C/ L’amour intense pour la poésie (v 12 au v 14)

Le dernier tercet témoigne d’un amour intense et profond pour la poésie. Nous pouvons noter
un écho entre le vers 7 et le vers 12 : « Des rimes » / « Où, rimant ». Une fois encore,
Rimbaud s’amuse avec les règles de l’alexandrin puisqu’il place la césure après la première
syllabe : « Où // rimant au milieu des ombres fantastiques » Il indique comment naît
l’inspiration poétique et l’adjectif : « fantastiques » nous ouvre un monde vaste et imaginaire.
Il montre aussi que l’objet le plus banal devient, dans son esprit, une chose merveilleuse.
Lorsqu’il use, en effet, d’une comparaison, au vers 12, entre les élastiques abîmées de ses
souliers et les cordes de la lyre, il en appelle à son statut de poète, au mythe d’Orphée.
Pourtant, il rappelle que l’errance est synonyme de créativité grâce à la rime insolite entre :
« fantastiques / élastiques ». Son amour pour la poésie est si intense qu’un rien se transforme
en instrument de musique, en inspiration poétique.
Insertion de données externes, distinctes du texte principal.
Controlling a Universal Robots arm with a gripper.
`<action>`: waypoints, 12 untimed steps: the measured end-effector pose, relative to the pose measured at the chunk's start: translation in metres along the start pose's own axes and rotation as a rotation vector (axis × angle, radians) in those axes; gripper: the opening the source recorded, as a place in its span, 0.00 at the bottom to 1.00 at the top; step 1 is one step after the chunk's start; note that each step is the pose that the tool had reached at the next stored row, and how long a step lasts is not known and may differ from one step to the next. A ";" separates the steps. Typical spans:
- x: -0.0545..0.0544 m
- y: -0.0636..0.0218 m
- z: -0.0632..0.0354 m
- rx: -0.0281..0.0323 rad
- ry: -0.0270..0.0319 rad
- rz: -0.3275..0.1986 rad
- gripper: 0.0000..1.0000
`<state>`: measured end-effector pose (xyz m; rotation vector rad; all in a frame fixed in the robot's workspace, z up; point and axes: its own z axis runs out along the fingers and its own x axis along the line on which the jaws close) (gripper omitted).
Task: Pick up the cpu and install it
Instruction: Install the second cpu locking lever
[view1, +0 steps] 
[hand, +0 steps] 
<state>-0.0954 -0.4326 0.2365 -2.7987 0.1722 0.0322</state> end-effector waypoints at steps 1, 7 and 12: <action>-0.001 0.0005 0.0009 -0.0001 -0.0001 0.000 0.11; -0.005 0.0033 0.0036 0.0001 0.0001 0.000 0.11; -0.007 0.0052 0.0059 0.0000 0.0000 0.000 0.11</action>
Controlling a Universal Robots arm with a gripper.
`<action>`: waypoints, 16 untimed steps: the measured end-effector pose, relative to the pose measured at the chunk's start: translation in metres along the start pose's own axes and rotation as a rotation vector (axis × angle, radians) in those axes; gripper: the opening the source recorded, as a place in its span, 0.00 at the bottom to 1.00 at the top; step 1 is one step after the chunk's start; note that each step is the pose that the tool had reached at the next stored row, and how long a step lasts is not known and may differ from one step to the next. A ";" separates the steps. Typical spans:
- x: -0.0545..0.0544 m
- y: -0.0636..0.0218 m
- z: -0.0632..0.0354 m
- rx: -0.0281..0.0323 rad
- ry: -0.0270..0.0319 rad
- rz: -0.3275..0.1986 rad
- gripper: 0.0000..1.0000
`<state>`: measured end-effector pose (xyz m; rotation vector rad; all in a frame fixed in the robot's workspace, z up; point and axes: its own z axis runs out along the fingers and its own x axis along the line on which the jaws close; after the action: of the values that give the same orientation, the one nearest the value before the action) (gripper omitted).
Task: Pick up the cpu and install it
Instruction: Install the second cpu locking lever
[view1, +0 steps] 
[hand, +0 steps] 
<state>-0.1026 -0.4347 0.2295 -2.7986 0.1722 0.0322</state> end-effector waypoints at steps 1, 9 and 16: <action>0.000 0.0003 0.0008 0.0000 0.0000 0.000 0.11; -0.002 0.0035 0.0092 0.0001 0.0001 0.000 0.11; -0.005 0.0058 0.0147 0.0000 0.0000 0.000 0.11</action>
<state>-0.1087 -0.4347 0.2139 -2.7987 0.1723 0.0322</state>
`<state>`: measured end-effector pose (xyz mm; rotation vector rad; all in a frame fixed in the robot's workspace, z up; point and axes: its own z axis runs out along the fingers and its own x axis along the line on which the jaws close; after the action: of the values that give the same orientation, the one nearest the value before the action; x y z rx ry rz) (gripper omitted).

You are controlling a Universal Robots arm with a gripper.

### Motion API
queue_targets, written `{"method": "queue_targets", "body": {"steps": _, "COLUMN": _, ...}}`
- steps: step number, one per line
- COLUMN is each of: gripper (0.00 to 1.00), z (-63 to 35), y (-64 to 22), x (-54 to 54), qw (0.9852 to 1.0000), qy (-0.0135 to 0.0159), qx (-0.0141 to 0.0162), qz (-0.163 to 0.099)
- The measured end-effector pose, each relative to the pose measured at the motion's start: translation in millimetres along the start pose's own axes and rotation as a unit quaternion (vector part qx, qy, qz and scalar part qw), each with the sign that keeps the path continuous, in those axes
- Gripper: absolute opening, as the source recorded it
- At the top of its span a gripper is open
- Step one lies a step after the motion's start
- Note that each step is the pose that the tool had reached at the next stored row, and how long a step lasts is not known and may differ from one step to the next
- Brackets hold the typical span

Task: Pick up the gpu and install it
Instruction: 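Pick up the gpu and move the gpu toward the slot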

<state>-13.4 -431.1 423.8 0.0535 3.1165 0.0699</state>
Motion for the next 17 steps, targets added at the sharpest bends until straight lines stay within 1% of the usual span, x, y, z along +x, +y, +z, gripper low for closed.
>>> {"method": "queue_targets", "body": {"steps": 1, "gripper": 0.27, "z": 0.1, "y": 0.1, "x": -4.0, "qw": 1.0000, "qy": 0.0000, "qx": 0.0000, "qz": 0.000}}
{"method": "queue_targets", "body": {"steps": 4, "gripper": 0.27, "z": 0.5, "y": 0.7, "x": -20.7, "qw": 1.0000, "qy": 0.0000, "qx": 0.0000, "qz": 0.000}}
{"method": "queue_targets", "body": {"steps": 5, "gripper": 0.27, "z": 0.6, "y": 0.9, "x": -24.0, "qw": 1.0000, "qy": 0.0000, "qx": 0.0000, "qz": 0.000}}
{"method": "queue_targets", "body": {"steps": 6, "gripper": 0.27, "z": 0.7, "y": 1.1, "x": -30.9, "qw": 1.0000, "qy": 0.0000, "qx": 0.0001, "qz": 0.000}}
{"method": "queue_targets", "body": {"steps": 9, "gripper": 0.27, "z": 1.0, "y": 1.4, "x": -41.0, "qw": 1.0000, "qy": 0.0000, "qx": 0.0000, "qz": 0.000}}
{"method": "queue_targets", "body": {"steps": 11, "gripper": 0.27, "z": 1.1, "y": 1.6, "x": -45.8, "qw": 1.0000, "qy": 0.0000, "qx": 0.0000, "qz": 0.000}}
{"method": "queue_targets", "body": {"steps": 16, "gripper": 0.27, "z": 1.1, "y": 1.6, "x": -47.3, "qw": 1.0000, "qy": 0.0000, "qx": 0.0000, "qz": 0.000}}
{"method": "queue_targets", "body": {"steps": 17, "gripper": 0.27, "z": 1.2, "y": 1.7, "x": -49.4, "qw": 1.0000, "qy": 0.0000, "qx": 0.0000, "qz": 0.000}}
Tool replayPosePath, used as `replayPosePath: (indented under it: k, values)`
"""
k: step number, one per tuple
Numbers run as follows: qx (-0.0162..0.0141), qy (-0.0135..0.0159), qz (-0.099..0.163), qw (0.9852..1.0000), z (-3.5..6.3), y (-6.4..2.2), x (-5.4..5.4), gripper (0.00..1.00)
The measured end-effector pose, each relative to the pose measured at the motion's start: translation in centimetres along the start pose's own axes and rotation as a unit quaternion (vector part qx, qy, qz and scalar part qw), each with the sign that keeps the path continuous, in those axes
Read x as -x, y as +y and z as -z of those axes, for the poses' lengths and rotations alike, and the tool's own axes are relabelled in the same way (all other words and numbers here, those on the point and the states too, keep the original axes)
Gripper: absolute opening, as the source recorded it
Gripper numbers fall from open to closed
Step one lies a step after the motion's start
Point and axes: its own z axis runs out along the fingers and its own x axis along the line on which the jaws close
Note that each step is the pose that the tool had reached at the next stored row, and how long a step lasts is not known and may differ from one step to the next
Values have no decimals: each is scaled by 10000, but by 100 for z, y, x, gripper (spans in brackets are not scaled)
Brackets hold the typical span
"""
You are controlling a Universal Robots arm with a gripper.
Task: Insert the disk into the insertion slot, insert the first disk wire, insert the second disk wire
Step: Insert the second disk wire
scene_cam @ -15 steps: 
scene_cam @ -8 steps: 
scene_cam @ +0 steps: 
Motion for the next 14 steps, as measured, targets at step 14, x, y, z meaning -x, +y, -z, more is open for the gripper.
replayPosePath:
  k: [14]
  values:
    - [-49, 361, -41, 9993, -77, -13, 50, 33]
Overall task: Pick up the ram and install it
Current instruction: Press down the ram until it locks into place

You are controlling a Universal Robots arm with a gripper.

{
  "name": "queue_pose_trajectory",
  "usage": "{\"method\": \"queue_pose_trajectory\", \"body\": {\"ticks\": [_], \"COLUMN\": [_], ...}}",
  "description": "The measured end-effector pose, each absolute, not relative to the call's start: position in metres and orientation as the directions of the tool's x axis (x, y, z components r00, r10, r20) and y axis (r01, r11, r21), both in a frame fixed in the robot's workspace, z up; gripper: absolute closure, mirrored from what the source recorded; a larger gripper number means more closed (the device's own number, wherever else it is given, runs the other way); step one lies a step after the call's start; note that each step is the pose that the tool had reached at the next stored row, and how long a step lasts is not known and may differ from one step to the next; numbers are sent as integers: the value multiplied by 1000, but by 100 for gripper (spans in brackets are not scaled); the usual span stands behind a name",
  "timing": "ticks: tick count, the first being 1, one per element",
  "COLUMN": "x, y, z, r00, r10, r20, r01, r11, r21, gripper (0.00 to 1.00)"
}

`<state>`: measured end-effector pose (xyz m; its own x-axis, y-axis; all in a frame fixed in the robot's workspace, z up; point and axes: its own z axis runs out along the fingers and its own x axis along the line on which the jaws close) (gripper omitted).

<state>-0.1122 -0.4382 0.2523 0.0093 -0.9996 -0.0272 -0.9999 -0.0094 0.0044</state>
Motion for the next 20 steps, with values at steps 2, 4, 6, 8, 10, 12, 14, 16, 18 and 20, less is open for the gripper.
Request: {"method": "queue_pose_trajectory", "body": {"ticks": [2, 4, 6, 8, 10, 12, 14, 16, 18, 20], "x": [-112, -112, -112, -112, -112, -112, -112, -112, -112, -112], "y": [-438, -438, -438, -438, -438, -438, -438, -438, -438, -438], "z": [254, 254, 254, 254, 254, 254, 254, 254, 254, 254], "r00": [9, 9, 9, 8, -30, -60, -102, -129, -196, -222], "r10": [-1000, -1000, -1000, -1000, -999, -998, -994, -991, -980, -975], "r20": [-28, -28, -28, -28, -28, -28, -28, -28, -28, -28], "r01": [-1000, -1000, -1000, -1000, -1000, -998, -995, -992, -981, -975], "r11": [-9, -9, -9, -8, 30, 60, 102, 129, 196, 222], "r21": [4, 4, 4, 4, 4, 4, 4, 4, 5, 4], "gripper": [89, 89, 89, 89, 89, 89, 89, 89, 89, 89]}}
Le monde est une source inépuisable de
poésie. Le dernier vers d’un sonnet constitue toujours une chute nommée concettomais pas
ici. Rimbaud perdure dans ce désir de modernité puisque le dernier vers aborde, à l’image de
tout le poème, le thème de l’errance permettant de célébrer une dernière fois son amour du
vagabondage : « un pied près de mon cœur ». En effet, ses souliers, symboles d’errance, sont
associés au cœur c’est-à-dire à l’amour. Arrêtons-nous, pour l’anecdote, sur la
prémonition présente dans ce vers 14 : « un pied près de mon cœur » puisque le poète est
mort, amputé d’une jambe.

Eloge de la liberté, du vagabondage mais aussi de la poésie moderne, voilà comment nous
devons lire « Ma Bohème ». Rimbaud célèbre, en effet, le bonheur : celui du bohémien. La
nature lui offre une liberté : physique, intellectuelle qui se mue en liberté poétique. En
vagabondant, il s’amuse des règles de la poésie traditionnelle, un brin provocateur et, ouvre,
de la sorte, la voie à la modernité poétique. C’est cette même liberté que Jacques Prévert offre
à son lecteur dans le poème « Barbara » puisqu’il va mettre le vers libre, le langage familier et
la modernité au service d’une dénonciation redoutable de la guerre.